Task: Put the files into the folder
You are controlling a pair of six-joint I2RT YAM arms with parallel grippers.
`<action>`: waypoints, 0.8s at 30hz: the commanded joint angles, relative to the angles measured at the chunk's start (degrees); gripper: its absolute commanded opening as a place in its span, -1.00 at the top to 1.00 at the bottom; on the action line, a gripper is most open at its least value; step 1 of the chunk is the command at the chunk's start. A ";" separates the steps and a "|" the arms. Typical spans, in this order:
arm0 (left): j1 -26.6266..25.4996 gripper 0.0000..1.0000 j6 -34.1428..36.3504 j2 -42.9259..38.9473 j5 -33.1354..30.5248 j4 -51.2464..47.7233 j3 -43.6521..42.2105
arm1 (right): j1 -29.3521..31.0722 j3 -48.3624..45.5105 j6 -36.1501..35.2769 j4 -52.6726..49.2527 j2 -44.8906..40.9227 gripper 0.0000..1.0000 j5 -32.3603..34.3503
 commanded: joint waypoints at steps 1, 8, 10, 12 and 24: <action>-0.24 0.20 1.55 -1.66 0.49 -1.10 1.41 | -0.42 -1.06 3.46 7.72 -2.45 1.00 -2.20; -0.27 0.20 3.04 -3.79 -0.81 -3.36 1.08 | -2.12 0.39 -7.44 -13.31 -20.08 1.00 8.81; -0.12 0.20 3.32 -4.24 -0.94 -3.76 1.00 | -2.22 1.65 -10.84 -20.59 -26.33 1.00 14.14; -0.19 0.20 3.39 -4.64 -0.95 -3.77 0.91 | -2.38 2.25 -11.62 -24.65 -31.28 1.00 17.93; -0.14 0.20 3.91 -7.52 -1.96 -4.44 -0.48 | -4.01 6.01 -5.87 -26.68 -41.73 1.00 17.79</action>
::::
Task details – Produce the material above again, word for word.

Answer box –
Task: Put the files into the folder
You are controlling a pair of six-joint I2RT YAM arms with parallel grippers.
`<action>`: waypoints, 0.8s at 30hz: the commanded joint angles, relative to the angles measured at the chunk's start (degrees); gripper: its absolute commanded opening as a place in its span, -1.00 at the top to 1.00 at the bottom; on the action line, a gripper is most open at its least value; step 1 of the chunk is the command at the chunk's start. A ";" separates the steps and a "|" the arms. Typical spans, in this order:
arm0 (left): j1 -26.6266..25.4996 gripper 0.0000..1.0000 j6 -34.1428..36.3504 j2 -42.9259..38.9473 j5 -33.1354..30.5248 j4 -51.2464..47.7233 j3 -43.6521..42.2105
arm1 (right): j1 -29.3521..31.0722 j3 -48.3624..45.5105 j6 -36.1501..35.2769 j4 -52.6726..49.2527 j2 -44.8906..40.9227 gripper 0.0000..1.0000 j5 -32.3603..34.3503
 commanded: joint waypoints at steps 1, 8, 10, 12 and 24: <action>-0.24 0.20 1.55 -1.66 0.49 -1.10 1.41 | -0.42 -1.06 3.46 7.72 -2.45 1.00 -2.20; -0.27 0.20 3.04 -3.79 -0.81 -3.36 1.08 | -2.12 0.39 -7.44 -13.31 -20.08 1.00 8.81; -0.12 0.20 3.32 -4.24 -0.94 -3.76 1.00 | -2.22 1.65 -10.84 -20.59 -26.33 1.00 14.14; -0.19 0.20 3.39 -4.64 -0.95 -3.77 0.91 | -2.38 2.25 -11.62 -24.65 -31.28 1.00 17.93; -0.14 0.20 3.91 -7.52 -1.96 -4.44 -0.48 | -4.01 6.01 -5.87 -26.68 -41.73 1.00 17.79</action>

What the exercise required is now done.